Мимо нас под зарифленным фор-марселем проскользнула, словно призрак, маленькая бригантина. Мы не обменялись ни единым звуком; ее палуба была совершенно пуста, и только фигура рулевого темнела за штурвалом. К утру капитан высунулся из люка и приказал второму помощнику, который командовал нашей вахтой, следить за ветром, потому что в этих местах после сильного дождя ветер обычно стихает, а потом меняет направление. Его предусмотрительность оказалась не лишней — буквально через несколько минут наступил мертвый штиль, и судно, потеряв ход, перестало слушаться руля. Дождь прекратился; мы поставили трисель, нижние паруса и обрасопили реи, после чего оставалось лишь ждать. И ветер задул, но теперь уже от норд-веста, совсем от противоположных румбов. Благодаря нашим приготовлениям, мы не были застигнуты врасплох и сразу пошли на фордевинд. Капитан вышел на палубу, мы чуть перебрасопили реи и двинулись обратно к своему якорному месту. С изменением ветра переменилась и погода, а через два часа установился легкий, но устойчивый бриз, который почти круглый год дует у берега и по своей регулярности может считаться настоящим пассатом. Взошло яркое солнце, и мы, поставив бом-брамсели, трюмсели и лисели, понеслись к Санта-Барбаре. Маленькая «Лориотта» оставалась позади и почти исчезла из виду, но «Аякучо» словно пропал. Вскоре он появился со стороны острова Санта-Роса, за которым продрейфовал всю ночь. Нашему капитану очень хотелось войти в гавань первым, ибо выигрыш у «Аякучо», известного на протяжении лет шести на всем побережье в качестве прекрасного ходока, весьма поднял бы нашу репутацию. При слабых ветрах мы имели неоспоримое преимущество благодаря бом-брамселям и трюмселям, поскольку капитан Вильсон никогда не ставил ничего выше брамселей, а при плавании в прибрежных водах вообще снимал весь такелаж лиселей. Дул умеренный и попутный ветер, и мы некоторое время держались впереди, но, пройдя мыс, обоим судам пришлось обрасопить реи и лечь круто к ветру. Здесь «Аякучо» взял свое и обставил нас. Впоследствии капитан Вильсон говорил, что у нас был недурной ход, но на крутых курсах он все равно бы побил нас, будь у нас хоть паруса самого «Ройал-Джорджа».
«Аякучо» стал на якорь почти на полчаса раньше нас и, когда мы подошли, уже убирал паруса. Вообще подцепить свой якорный канат — задача довольно трудная, нужно кое-что смыслить в морском деле, чтобы не отдавать второй якорь.

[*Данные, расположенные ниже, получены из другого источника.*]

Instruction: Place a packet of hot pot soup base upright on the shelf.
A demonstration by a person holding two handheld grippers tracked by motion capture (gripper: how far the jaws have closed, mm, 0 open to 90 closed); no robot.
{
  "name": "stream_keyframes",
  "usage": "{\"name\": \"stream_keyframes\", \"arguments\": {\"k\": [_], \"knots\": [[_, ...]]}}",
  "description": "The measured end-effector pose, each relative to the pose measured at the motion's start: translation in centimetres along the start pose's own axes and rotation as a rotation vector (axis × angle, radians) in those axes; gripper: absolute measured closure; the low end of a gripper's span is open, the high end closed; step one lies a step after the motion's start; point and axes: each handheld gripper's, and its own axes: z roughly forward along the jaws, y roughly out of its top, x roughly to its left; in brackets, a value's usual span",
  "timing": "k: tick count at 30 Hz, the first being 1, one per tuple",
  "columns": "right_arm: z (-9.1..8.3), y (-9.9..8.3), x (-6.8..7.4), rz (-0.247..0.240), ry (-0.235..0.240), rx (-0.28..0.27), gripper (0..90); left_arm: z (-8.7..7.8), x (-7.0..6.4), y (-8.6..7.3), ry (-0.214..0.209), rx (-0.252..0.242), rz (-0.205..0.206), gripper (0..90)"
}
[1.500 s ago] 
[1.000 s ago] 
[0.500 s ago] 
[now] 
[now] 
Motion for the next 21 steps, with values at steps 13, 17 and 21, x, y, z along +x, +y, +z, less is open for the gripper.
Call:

Капитан Вильсон был известен по всему побережью своим умением в этом деле, да и наш старик за все время, пока я плавал с ним, ни разу не воспользовался вторым якорем. Выйдя на ветер от нашего буя, мы взяли верхние паруса на гитовы, обстенили грот-марсель и спустили шлюпку, которая, отойдя от борта, зацепила проводник к бую на конце дуплиня. Другой конец проводника взяли на шпиль и выбирали его до тех пор, пока не пошел дуплинь. Мы взяли его на брашпиль и выхаживали, пока не показалась якорная цепь. Мы пропустили ее через клюз, вокруг шпиля и положили на битенг, а дуплинь обнесли по борту и провели в кормовой портик, после чего судно надежно стало на прежнем месте. Когда все закончилось, старший помощник сказал, что по этому небольшому делу можно судить, что такое Калифорния, и теперь нам придется работать всю зиму точно таким же манером.

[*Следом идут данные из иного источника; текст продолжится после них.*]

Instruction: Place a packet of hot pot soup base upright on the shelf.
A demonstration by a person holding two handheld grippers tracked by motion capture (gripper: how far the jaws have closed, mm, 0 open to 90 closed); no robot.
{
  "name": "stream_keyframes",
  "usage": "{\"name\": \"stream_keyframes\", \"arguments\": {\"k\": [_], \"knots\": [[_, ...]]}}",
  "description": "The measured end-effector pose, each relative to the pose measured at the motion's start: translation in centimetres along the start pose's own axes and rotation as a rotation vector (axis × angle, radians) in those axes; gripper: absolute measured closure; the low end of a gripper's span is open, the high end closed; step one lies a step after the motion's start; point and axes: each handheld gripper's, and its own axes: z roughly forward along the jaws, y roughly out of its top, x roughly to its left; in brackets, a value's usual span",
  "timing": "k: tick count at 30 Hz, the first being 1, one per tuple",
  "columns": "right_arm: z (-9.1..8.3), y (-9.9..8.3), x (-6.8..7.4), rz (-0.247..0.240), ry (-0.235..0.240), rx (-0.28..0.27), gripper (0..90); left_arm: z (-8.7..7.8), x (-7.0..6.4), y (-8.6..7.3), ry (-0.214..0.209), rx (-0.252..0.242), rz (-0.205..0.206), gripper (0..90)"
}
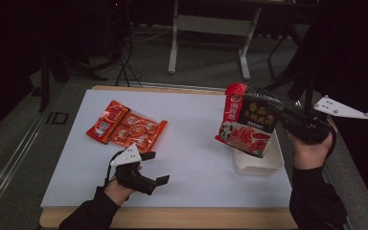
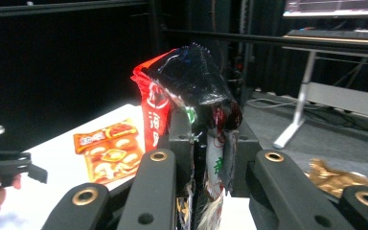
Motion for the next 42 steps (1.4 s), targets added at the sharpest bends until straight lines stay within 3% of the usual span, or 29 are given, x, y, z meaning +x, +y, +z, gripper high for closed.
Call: {"name": "stream_keyframes", "arguments": {"k": [11,23,33,40,42], "knots": [[-0.4,0.0,-2.7,-0.009,-0.097,-0.010,77.2,0.1,-0.2,-2.0,0.022,0.005,0.032,0.0],[0.3,-1.1,-5.8,0.022,-0.161,0.016,77.4,0.3,-0.1,-2.6,0.005,0.002,0.006,0.0],[1.3,-2.7,-8.6,0.046,-0.119,0.048,77.2,0.4,0.0,-2.8,0.001,0.011,-0.007,0.0],[2.4,-4.0,-10.2,0.045,-0.093,0.032,76.9,0.5,0.1,-2.9,-0.003,0.012,-0.012,0.0],[2.7,-4.3,-10.4,0.046,-0.115,0.045,76.9,0.4,0.1,-2.9,-0.001,0.010,-0.012,0.0]]}}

Уже после того, как мы скатали паруса и пообедали, появилась «Лориотта» и до наступления вечера стала на якорь. К закату мы опять отправились на берег, где встретили ее шлюпку. Островитянин, говоривший по-английски, рассказал нам, что уже побывал в городе и что наш агент, м-р Робинсон, и еще несколько пассажиров пойдут с нами в Монтерей, куда мы должны сняться этой же ночью. Через несколько минут появился капитан Томпсон вместе с какими-то двумя господами и дамой. У них было изрядное количество багажа, который мы погрузили на нос, после чего двое из нас взяли сеньору на руки и перенесли в шлюпку. Вся эта процедура весьма позабавила даму, и муж ее тоже остался доволен, потому что ему не пришлось замочить себе ноги. Я оказался загребным и поэтому слышал, о чем говорили пассажиры, из чего узнал, что один из них, а именно тот, в европейском платье и широком плаще, был агентом фирмы судовладельца; а другой — в испанском костюме — братом нашего капитана и уже много лет занимался торговлей на побережье. Его жена, та самая стройная, смуглая молодая женщина, которую мы перенесли в шлюпку, принадлежала к одному из почтеннейших калифорнийских семейств. Я также узнал, что мы снимаемся с якоря в тот же вечер.